I’ve been sitting on this writing since Holy Week. Since Lupus, I’ve been drawn to the solemn holidays that force you to consider mortality. Ash Wednesday and its reminder of how dusty we are. Good Friday.

I wanted to share this on Good Friday because Jesus’ cry of “My God, my God, why hast thou forsaken me?” felt more appropriate than ever. These words really ring in the hollowness of isolation. Jesus quotes the psalmist in psalm 22 and opens the door for all who feel rejected and alone. I believe that New York is the worst place in the world for loneliness. Perhaps one could render loneliness into solitude if they were, say, a rancher in Wyoming. But to be in a place so dense with population and to feel alone, is a uniquely cruel torment. 

 

It’s a call for us to innovate our love. Who is our neighbor and how can we be neighborly while socially distant? 

 

To love from a distance has become a critical form of hospitality in this time. We have to smile from a screen or behind a mask. This is difficult but I pray that you find new mercies everyday. I hope you discover new ways to love your neighbor. A radical love that pierces distances and binds us together. Let’s pray for one another. Let’s pray for people we don’t even like. Let’s confess our inadequacies. Confess our need. 

Pray for me.

I’ll pray for you.

Remember

Had the chance to visit Charlotte for my friends’ wedding. I hadn’t been there in a few years, since Coltrane was in the womb. Bri and I lived there until 2012 and previously whenever we would visit, we felt the weight of regret. We’d think about the house we wanted to buy, the lives we sought to lead, the friends and communities we were leaving behind.

It would especially burn whenever we visited Trinity. Trinity Episcopal School is unlike any other place. Even on this trip, as we greeted friends, walked around campus, and worshipped during community chapel, we left with the hope that we’d find a school like Trinity for our boys in Brooklyn.

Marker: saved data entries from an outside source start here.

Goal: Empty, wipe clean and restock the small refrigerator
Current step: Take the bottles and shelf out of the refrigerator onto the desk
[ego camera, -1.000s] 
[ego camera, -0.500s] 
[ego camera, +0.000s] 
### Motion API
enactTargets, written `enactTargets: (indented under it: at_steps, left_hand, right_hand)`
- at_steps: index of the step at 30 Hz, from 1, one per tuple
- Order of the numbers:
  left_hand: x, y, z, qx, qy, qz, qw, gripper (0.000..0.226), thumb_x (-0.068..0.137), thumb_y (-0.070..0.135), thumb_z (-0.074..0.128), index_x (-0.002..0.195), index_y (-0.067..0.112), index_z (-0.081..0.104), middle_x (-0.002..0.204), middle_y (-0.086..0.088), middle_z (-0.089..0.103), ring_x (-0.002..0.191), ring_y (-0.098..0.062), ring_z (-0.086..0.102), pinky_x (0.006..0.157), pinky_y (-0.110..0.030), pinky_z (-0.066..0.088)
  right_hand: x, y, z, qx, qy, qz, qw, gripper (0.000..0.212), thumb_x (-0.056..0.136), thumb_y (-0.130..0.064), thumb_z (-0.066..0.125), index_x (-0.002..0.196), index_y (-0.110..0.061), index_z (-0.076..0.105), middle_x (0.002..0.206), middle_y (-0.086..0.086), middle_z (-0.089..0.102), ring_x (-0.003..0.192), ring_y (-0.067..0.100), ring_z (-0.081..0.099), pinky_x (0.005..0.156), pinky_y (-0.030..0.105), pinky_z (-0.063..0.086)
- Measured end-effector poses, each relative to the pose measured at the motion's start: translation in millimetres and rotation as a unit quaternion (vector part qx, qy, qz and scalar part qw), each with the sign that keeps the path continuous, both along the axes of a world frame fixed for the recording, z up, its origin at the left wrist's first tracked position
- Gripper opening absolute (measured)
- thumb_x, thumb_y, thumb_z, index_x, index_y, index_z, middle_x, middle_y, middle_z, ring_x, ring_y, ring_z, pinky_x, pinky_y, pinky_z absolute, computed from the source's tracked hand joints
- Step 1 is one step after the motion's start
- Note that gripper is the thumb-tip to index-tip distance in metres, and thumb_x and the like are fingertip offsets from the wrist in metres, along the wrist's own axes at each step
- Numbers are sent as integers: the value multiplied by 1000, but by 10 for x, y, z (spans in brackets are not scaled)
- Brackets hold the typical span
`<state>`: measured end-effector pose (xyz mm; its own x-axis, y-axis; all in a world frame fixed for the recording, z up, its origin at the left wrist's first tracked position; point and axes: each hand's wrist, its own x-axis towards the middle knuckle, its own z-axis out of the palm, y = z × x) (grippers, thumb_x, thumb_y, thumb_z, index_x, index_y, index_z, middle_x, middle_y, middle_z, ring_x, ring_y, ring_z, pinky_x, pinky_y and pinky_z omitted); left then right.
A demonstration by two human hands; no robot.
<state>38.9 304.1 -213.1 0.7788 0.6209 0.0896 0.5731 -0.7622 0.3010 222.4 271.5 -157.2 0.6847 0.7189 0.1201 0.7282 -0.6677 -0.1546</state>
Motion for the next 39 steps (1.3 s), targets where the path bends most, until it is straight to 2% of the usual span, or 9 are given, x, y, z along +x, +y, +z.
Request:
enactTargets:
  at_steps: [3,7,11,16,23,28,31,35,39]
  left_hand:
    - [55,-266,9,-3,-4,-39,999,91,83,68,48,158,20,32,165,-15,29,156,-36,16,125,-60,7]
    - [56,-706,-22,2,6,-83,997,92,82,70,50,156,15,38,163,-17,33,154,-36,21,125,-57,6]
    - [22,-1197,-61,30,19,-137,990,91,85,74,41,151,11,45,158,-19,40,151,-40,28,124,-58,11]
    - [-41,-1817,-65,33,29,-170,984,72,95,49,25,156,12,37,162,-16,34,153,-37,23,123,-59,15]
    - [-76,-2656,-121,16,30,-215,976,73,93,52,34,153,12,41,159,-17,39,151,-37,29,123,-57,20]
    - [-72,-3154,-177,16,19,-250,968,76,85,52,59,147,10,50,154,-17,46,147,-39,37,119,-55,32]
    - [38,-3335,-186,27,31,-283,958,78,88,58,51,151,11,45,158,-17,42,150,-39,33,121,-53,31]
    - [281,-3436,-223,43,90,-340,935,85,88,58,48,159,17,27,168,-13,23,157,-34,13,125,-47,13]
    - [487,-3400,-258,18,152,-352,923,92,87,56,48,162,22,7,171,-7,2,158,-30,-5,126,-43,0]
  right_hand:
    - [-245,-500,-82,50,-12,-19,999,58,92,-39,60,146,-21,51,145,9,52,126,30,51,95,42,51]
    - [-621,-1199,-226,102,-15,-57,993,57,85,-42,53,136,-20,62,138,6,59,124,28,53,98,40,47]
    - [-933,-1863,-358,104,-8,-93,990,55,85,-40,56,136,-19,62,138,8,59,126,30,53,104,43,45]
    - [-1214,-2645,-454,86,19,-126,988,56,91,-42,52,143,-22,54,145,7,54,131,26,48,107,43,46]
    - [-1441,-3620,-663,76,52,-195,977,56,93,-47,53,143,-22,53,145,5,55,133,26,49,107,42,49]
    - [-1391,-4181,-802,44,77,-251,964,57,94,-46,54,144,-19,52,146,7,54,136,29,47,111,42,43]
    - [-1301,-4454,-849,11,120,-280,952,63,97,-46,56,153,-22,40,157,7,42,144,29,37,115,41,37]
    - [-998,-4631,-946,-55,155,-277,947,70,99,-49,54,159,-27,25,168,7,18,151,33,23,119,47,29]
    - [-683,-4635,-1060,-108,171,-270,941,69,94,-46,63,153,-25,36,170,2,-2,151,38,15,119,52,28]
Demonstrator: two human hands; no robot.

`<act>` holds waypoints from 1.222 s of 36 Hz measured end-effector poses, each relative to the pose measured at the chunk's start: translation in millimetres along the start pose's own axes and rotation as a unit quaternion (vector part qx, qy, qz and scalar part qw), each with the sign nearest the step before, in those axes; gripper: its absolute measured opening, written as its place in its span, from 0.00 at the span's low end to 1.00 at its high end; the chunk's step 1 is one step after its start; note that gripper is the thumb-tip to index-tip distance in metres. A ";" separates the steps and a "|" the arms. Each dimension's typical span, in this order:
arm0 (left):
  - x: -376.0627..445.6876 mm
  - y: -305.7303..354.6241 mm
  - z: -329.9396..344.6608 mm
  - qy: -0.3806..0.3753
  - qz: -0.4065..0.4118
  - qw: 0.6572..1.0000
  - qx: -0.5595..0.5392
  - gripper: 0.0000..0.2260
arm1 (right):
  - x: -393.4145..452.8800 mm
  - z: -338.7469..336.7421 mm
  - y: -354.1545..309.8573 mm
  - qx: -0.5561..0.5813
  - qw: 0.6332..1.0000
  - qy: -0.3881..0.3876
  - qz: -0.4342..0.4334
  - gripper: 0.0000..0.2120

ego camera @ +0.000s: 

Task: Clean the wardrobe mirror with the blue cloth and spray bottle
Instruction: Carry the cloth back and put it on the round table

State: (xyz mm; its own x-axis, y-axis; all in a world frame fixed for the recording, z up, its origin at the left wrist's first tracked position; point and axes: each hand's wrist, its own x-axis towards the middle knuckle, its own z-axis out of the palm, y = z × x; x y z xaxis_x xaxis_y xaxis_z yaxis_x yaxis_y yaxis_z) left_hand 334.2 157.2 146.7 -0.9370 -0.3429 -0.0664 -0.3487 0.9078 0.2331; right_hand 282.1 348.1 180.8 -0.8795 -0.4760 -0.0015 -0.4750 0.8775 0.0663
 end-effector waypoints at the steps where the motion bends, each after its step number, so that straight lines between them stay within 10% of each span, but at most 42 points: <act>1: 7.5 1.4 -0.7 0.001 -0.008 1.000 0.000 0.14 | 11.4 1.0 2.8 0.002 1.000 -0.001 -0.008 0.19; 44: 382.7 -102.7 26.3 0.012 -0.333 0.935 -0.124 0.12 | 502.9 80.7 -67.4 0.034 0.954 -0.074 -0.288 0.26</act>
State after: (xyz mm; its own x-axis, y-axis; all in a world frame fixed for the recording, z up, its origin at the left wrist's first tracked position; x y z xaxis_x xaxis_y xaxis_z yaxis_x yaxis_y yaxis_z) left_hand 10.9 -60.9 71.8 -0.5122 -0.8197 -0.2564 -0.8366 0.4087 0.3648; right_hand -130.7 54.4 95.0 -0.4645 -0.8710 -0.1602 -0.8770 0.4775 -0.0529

Charlotte is a lovely city. At one time we thought we’d spend the rest of our lives there. We wouldn’t be upset if God led us back there later in life. I was thankful to revisit a chapter in our lives that is highly significant without feeling the burden of unfinished business.

It was the first road trip Bri and I have taken since the last flare-up. Life altering events give you a chance to see the impossible in the ordinary. Sitting in the car for more than an hour would’ve made me anxious in January yet we were able to retrace our old haunts on the highway, including the Natural Bridge in Virginia. Truly, in all things, give thanks.

Times feel much simpler now. I’m only a couple of weeks away from returning to work. I have an endoscopy tomorrow (following that bloody vomit episode from April).

Cannot thank you enough for your love, support and endeavoring to understand. May you, in your time of need, have a community that reflects what my community has been for me.

 

With love,

 

Chris

Chasing Normal

It is hard to believe that I have six and a half weeks until I return to work. There’s a mix of excitement, fear, and “today has enough trouble of its own”  coursing through me. Some days I feel bursting at the seams, ready to get back to normal (though there is no such thing) and other days I feel like I have no sauce at all.

I had a setback two weeks ago on a Friday night. I felt ill most of the day and had no appetite. Foolishly, I took my medicine without eating dinner. Around midnight I went to the bathroom and vomited a sea of blood.

I told Bri and we made our way to the hospital (not before vomiting for the second time in an hour). As we walked into the emergency room I began to feel chills and body aches. It scared me because it was the most ill I’d felt since the fall. We sat in the waiting room and I felt my confidence about life and chasing normal, fade.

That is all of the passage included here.